A girl takes a picture of someone next to a pawpaw mascot.-

Visitors enjoy the 2016 Ohio Pawpaw Festival, which included a walking pawpaw tree character. (Photo by Chip Gross)

Chilled, it was President George Washington’s favorite dessert. Today, rural folk throughout the eastern U.S. hunt this delectable wild fruit each fall, keeping their favorite pawpaw patch as secret as they would their best spring morel mushroom woods.

Chris Chmiel first became interested in pawpaws while in college at Ohio University. “I like to hike, and I began noticing pawpaws on the ground in the woods, just rotting, going to waste,” he says.

Always the entrepreneur, Chmiel saw an opportunity. He wondered if he could gather pawpaws and somehow turn them into a business venture. So 20 years ago, he and his wife, Michelle Gorman, members of Buckeye Rural Electric Cooperative, purchased two small parcels of property on the Meigs-Athens County line and began a family farm they named Integration Acres.

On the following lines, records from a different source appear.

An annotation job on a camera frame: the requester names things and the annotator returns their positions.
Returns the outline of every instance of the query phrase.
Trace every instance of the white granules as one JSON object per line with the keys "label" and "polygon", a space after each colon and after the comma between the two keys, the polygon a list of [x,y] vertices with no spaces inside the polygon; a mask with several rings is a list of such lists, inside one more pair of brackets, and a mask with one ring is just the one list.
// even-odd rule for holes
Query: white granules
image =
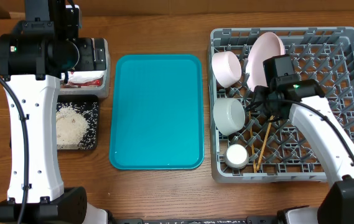
{"label": "white granules", "polygon": [[57,144],[60,149],[75,149],[83,140],[89,125],[83,115],[77,113],[72,106],[62,107],[56,115]]}

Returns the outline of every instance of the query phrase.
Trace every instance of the black container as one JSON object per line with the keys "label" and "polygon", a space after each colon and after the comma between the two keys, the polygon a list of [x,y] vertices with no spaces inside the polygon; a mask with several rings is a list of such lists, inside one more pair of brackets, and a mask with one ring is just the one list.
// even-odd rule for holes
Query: black container
{"label": "black container", "polygon": [[83,115],[89,125],[89,130],[84,134],[79,146],[70,149],[61,149],[58,145],[58,150],[94,150],[98,145],[98,131],[100,118],[100,104],[98,97],[95,95],[60,95],[58,97],[57,112],[64,106],[72,106],[72,108]]}

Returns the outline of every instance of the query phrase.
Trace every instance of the wooden table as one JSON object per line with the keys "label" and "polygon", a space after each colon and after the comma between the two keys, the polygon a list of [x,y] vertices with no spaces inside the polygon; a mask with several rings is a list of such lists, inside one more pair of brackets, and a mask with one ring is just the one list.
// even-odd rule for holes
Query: wooden table
{"label": "wooden table", "polygon": [[[16,21],[0,21],[0,35]],[[84,186],[88,201],[117,218],[238,218],[274,215],[299,205],[319,206],[325,183],[218,184],[210,169],[210,112],[207,47],[221,27],[353,26],[354,11],[212,14],[196,16],[86,17],[82,37],[104,37],[111,53],[111,94],[101,102],[98,147],[93,152],[59,152],[65,186]],[[203,164],[195,170],[120,171],[109,162],[114,68],[126,54],[194,54],[202,61],[205,140]],[[9,113],[0,86],[0,201],[11,175]]]}

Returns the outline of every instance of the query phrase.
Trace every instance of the white round object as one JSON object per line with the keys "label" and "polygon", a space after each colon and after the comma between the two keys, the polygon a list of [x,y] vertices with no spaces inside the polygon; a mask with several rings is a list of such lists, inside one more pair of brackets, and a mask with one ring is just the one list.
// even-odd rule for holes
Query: white round object
{"label": "white round object", "polygon": [[241,77],[241,65],[233,52],[215,53],[212,68],[216,80],[225,88],[239,81]]}
{"label": "white round object", "polygon": [[234,144],[226,150],[224,154],[224,161],[228,167],[242,169],[249,162],[249,154],[243,146]]}
{"label": "white round object", "polygon": [[258,85],[268,86],[263,62],[278,55],[284,55],[284,45],[276,34],[267,32],[258,37],[250,50],[246,66],[246,73],[250,74],[247,85],[251,91]]}
{"label": "white round object", "polygon": [[214,103],[213,118],[218,130],[228,136],[245,125],[245,109],[237,99],[220,98]]}

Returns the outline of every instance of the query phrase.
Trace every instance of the wood grain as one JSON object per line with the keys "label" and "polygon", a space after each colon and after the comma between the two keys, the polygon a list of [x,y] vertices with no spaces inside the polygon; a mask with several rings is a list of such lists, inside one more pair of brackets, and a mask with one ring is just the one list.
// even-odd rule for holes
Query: wood grain
{"label": "wood grain", "polygon": [[[0,21],[0,35],[16,21]],[[89,202],[118,218],[226,218],[272,215],[299,205],[317,206],[327,184],[218,184],[210,168],[210,109],[207,48],[219,27],[353,26],[354,12],[290,12],[197,16],[87,17],[82,37],[104,37],[111,53],[111,94],[101,102],[98,147],[92,152],[59,152],[65,186],[84,186]],[[205,160],[195,170],[120,171],[109,162],[109,137],[116,62],[126,54],[194,54],[202,62],[205,110]],[[9,115],[0,86],[0,201],[11,174]]]}

“After a lot of trial and error, we are now the world’s largest pawpaw processor,” Chmiel says proudly. “We raise our own pawpaws, as well as buy them from others. We then turn them into everything from pawpaw salad dressings to pawpaw popsicles and more. Of course, we also sell fresh pawpaws seasonally.”

Chmiel’s favorite way of eating a pawpaw is the way most people enjoy them — fresh, uncooked, and not having been frozen. “The natural sugars in a pawpaw are very volatile,” Chmiel says, “so when you cook or freeze a pawpaw, the flavor changes.”

He describes the taste as creamy and “tropical.” Not surprising, as pawpaws are related to 2,100 tropical fruits. “They should be eaten when the inner fruit, not the skin, is a custard-like consistency, kind of like a soft banana,” he said.

As good and nutritious as pawpaws are, Chmiel cautions against picking and eating them directly off the tree. Rather, he suggests waiting for the fruit to drop naturally, then gathering it off the ground.

“When a pawpaw is still on the tree, unripe, the flesh of the fruit is white and hard, not yet sweet. Eating it then can make you nauseated,” he says. “Some people can even have an allergic reaction to eating pawpaws, just like with any other fruit. So make sure the pawpaw is soft and fruity-smelling before eating it.”

Pawpaw trees grow throughout Ohio, but they are more common in the southeastern Appalachian hill country. The trees are not large, reaching only about 35 feet in height. They can live some 40 years or more and begin producing their famous, fabulous fruit, North America’s largest native tree fruit, in 7 to 10 years.

The green fruits grow to a similar size and shape as a potato. An average pawpaw in Ohio is one-quarter to one-third of a pound, but a large one could weigh a pound and a half. The Buckeye State is blessed with excellent wild pawpaw genetics, resulting in great-tasting wild pawpaws. Some Native American tribes called September the moon of the pawpaws.

If you’d like to taste a pawpaw this fall, but aren’t quite sure how to go about finding one in the woods on your own, the next-best place to look is the annual Ohio Pawpaw Festival held each September at Lake Snowden Park near Athens. Chmiel was instrumental in starting the event 19 years ago, and it has grown from a small affair at first into one of the largest in southeast Ohio, attracting nearly 7,000 people from across America over the three-day weekend.